The new WHO benchmarks, for 64 food and drink categories, are aimed at guiding health
authorities in its 194 member states in talks with the food and beverage industry.
For example, potato crisps should contain a maximum of 500 mg of sodium per 100g
serving, pies and pastries up to 120 mg, and processed meats up to 360mgs, according to
its benchmarks.
“Excess dietary sodium intake increases blood pressure and consequently increases the risk
of cardiovascular diseases,” the WHO said.
Cardiovascular diseases are one of the leading causes of deaths from non-communicable
diseases worldwide, responsible for 32% of all deaths, the WHO said. High sodium intake is
associated with obesity, chronic kidney disease, and gastric cancer, it said.
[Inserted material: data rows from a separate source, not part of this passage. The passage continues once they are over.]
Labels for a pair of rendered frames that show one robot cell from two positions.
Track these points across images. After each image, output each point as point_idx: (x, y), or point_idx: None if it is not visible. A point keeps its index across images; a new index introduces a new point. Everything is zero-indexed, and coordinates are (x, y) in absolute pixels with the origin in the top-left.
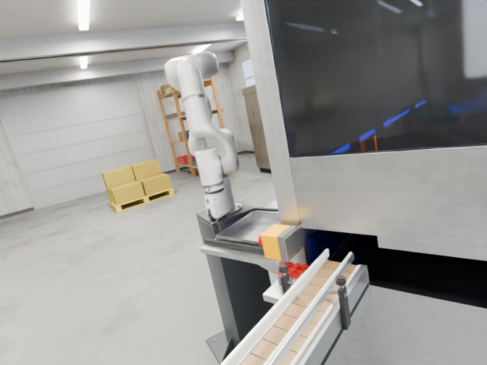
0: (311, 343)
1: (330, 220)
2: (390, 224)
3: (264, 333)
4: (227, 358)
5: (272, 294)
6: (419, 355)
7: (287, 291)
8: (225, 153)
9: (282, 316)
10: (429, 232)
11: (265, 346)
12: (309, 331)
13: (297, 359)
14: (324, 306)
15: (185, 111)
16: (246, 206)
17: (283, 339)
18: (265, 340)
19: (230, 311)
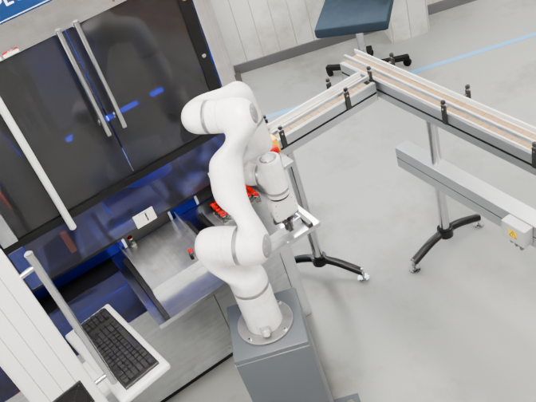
0: (290, 116)
1: None
2: None
3: (304, 122)
4: (321, 103)
5: (289, 159)
6: None
7: (285, 124)
8: (251, 163)
9: (293, 128)
10: None
11: (306, 118)
12: (287, 121)
13: (298, 112)
14: (273, 129)
15: (266, 124)
16: (234, 321)
17: (299, 106)
18: (305, 120)
19: (327, 384)
WHO recommends that people consume less than 5g of salt (or less than 2g of sodium) per
day, it said.
In the United Kingdom, voluntary targets for food manufacturers to reformulate products
decreased adult salt intake by approximately 15% between 2003 and 2011, indicating that

target-setting across multiple food categories can achieve meaningful reductions in sodium
“Access to affordable, healthy foods is critically important for all people in every country,”
said Dr. Tom Frieden, President, and CEO of Resolve to Save Lives, an initiative of Vital
Strategies. “These global benchmarks are an important first step. As consumer tastes adjust
and technology advances, country governments and the WHO can steadily reduce them
over time until population sodium reduction goals have been met. When we reduce sodium
gradually, our food will still taste great, and only our hearts will know the difference!”
Its global target, set in 2013, is for a 30% reduction in the population average intake of salt
by 2025, it said, adding: “The world is not currently on track to meet this goal.”